Packing light for just over a month away is no mean feat for some one who enjoys dressing up... but it's very important for someone who also enjoys to shop whilst away.

What worked really well for me back in 2012 when we traveled to the USA, was packing a diminishing suitcase. This means, that apart from the staples, I also packed a few items that were on their last legs.

I did the same on this occasion and specifically 'saved' a few bits and pieces from my recent wardrobe cull to take with me, so that as I travel across Europe acquiring new stuff, I will get rid of this old stuff hence making room in my suitcase.  It's also a really good way to just get rid of worn out pieces that you find yourself clinging onto, even though honestly the items belong in the bin.

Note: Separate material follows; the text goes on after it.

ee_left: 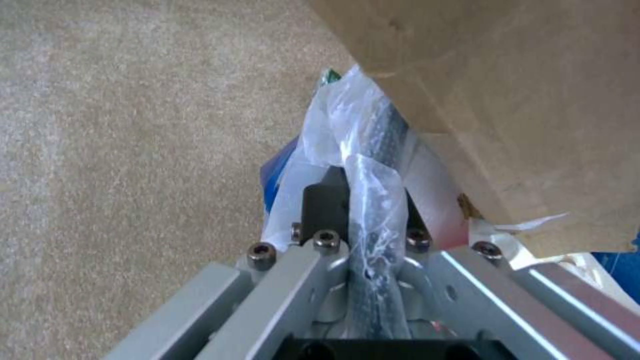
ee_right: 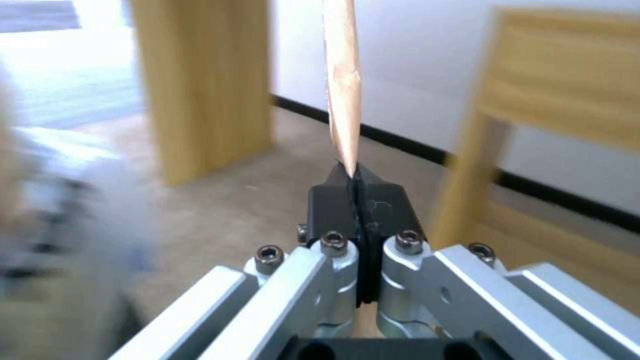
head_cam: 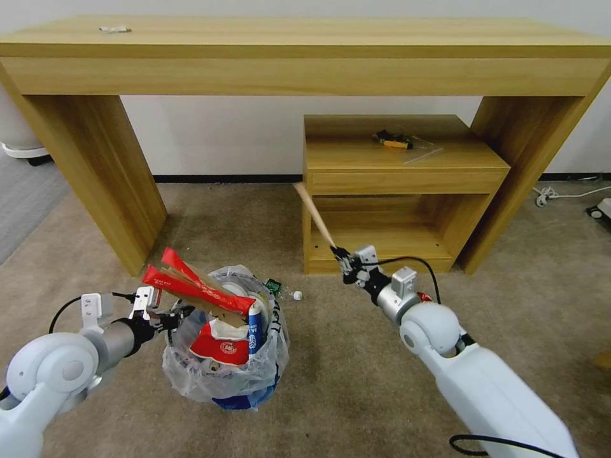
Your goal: Pick up the trash bin and place the garbage on the floor into it.
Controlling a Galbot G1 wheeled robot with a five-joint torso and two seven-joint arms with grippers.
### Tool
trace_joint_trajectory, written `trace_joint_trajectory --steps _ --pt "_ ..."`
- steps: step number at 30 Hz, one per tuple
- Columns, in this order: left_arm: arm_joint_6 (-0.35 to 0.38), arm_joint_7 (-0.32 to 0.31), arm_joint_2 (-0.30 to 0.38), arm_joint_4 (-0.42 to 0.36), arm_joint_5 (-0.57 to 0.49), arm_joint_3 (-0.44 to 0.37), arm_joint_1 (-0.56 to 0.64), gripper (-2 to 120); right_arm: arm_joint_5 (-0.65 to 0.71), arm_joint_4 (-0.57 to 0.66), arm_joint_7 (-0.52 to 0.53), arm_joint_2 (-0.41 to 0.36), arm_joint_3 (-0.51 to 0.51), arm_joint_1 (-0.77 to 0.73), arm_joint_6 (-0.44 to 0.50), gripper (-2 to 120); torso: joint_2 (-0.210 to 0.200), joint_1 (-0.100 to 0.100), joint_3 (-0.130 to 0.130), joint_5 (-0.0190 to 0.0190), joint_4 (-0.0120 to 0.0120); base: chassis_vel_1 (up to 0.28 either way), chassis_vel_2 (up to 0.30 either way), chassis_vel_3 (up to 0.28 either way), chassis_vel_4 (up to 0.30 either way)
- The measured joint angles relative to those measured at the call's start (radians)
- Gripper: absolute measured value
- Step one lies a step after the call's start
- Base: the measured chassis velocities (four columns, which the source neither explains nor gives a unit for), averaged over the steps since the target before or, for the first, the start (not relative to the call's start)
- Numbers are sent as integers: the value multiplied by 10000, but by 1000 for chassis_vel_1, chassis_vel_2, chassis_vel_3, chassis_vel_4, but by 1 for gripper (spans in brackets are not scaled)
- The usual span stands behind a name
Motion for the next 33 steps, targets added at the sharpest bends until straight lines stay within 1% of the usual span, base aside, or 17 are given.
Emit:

My packing list (items in red text are the pieces destined for the bin):

Coats and Jackets
  • Etoile Isabel Marant Kady leather jacket in tan
  • Etoile Isabel Marant tweed blazer in dark grey
  • Fleur Wood felt wool blazer in light grey (worn on Day 2 in Nice)
Day 2 outfit

  • Etoile Isabel Marant Prewitt dress in black & ecru (can be dressed up or down)
  • Trenery check dress in navy

  • Etoile Isabel Marant Falk sweater in black & natural
  • Country Road knit in light grey 
  • Indie designer light knit in black

  • Country Road long sleeved striped jersey top with zip
  • Country Road crew neck long sleeved striped t-shirt
  • 2 x SABA striped breton top in black and white
  • Jane Lamerton striped Breton top in cream and ink navy
  • Country Road long sleeve tee in grey marle
  • SABA white tee  
  • Layering tops
  • Seamless tank tops in black, grey and nude

  • Country Road skinny jeans in blue
  • Nudie skinny jeans in black
  • Zara cropped cuffed trousers in black
  • Isabel Marant Dickers in tan*
  • Isabel Marant Jenny in dark grey*
  • Country Road Winona ballet flats in black*
* After walking 20 km around Nice and Monte Carlo I have decided I need to buy sneakers. Walking on cobble stones and up a million stairs is a bit different than walking the streets of New York...

  • Statement necklace in black
  • Scarf in black
  • Socks
  • Opaque tights in black
  • Undies
  • 2 x bras (one nude and one black)
  • Pyjama pants (with daytime layering tops as pyjama tops)
That's it.  In case you are wondering the above list includes what I wore on the plane.